In queste figure, così poi come nelle altre, il lavoro genealogico rivela il carattere fondante, insieme, della disobbedienza e dell’obbedienza, vale a dire la libertà. Infatti, “la scelta del proprio pacchetto di vita è l’eterno presente” perché “non è mai troppo presto per essere liberi, mai troppo tardi, come si dice, per agire bene”. Disobbedienza-obbedienza: il tempo della libertà, il momento della scelta è il presente, la decisione è continua, ripetuta, perché rinnova l’evento del “sì” e del “no”, sempre aperto e destinato ad esserlo sempre. “È sempre ora il momento di scegliere”.
Tra disobbedienza-obbedienza si trova il tempo della libertà: il momento della scelta è il presente.

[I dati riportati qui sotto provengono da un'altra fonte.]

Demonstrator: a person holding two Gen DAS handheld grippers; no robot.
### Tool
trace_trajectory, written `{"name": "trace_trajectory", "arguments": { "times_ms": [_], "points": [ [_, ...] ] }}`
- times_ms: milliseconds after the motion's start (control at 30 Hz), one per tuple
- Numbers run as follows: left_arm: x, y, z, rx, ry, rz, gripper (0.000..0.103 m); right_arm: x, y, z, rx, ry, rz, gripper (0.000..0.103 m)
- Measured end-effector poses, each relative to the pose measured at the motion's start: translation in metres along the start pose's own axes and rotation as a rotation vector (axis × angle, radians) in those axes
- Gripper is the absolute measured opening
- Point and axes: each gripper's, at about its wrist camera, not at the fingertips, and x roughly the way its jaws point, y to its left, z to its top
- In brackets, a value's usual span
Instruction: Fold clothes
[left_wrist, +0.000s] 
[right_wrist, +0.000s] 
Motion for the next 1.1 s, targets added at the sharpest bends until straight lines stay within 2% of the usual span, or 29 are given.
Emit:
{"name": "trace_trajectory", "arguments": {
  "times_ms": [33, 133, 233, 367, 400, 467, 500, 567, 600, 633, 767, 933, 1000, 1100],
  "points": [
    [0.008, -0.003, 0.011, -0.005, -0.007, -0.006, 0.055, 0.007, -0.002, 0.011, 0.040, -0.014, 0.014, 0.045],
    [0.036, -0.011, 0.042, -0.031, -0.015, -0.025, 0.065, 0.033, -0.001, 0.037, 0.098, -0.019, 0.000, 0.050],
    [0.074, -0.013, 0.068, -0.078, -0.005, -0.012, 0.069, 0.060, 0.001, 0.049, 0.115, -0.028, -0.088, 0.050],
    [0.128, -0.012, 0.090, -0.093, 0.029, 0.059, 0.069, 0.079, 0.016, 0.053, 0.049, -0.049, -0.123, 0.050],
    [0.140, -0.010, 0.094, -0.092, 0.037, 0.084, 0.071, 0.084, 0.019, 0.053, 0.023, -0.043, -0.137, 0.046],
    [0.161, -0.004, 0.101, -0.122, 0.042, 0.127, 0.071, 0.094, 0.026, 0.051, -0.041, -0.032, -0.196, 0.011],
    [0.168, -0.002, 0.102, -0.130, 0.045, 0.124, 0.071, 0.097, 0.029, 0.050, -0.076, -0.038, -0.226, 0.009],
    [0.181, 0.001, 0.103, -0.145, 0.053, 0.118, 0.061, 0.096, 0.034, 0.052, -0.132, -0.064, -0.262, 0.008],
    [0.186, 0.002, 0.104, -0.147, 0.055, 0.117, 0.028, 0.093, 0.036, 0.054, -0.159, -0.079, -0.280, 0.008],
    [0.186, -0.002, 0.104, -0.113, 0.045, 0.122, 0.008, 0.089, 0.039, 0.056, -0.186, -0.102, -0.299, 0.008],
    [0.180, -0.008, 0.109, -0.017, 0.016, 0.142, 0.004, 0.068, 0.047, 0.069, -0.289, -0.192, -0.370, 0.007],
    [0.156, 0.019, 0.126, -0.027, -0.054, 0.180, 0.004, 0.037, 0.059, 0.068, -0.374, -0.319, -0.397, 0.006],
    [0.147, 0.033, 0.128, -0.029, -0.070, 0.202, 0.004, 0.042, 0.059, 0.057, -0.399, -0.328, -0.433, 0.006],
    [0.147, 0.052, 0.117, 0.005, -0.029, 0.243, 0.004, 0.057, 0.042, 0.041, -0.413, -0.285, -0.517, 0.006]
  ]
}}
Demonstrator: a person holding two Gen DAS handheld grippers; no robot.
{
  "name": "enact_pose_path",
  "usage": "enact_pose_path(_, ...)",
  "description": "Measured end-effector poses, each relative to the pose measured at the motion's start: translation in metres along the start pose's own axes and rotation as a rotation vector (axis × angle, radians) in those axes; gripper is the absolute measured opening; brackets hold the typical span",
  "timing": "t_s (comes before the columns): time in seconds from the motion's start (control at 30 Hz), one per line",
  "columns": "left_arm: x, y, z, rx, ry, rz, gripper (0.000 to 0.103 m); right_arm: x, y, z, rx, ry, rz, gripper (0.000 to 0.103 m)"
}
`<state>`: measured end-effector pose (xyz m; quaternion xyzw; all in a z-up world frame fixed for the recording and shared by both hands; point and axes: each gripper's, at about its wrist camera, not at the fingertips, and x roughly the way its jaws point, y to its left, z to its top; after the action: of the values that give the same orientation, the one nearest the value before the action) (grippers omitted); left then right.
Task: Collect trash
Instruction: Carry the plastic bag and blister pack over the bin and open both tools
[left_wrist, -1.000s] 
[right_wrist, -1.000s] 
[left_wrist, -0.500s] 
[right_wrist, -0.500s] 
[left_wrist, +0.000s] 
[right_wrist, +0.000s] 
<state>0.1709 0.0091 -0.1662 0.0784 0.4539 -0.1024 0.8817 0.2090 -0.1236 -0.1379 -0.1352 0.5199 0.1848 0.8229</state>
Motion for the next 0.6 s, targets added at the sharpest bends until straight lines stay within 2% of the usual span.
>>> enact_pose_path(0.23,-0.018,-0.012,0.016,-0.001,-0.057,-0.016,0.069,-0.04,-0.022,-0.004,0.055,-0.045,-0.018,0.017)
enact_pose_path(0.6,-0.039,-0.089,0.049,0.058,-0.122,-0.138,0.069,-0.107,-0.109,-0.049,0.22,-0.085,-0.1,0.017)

“Attualità”, “urgenza”: la presenza infinita del momento della decisione, della facoltà di decidere, è un “disobbedire a se stessi”, ci avverte in ultimo Gros. Infatti, “sta a me, alla fine dei conti, decidere, e a me rispondere di questa decisione impossibile, necessaria, rivedibile, inquieta” perché qui “stanno l’urgenza e l’onere eterni, intempestivi, della vera politica, quella delle disobbedienze”. Disobbedienza, dunque, come “possibilità”, possibile scenario sempre presente.
A realizzarlo, a suo avviso, non può esserci solo l’individuo o il gruppo isolato di fronte al potere, ma una geometria articolata a partire dagli assemblaggi politici che stiamo vedendo comporsi potentemente in lungo e in largo per il pianeta – dai boulevards e dai ronds-points francesi fino alla rete di Mediterranea, passando per i movimenti globali quali Ni Una Menos e Fridays For Future. Una Weltanschaaung alternativa e radicalmente opposta a quella del T.I.N.A. – il There Is No Alternative thatcheriano che è ancora il sentire dominante – è sempre possibile, e oggi necessaria e urgente, ci suggerisce Gros. Ma come sempre, qui, l’analisi si interrompe: la filosofia lascia spazio alle pratiche quotidiane, individuali e collettive.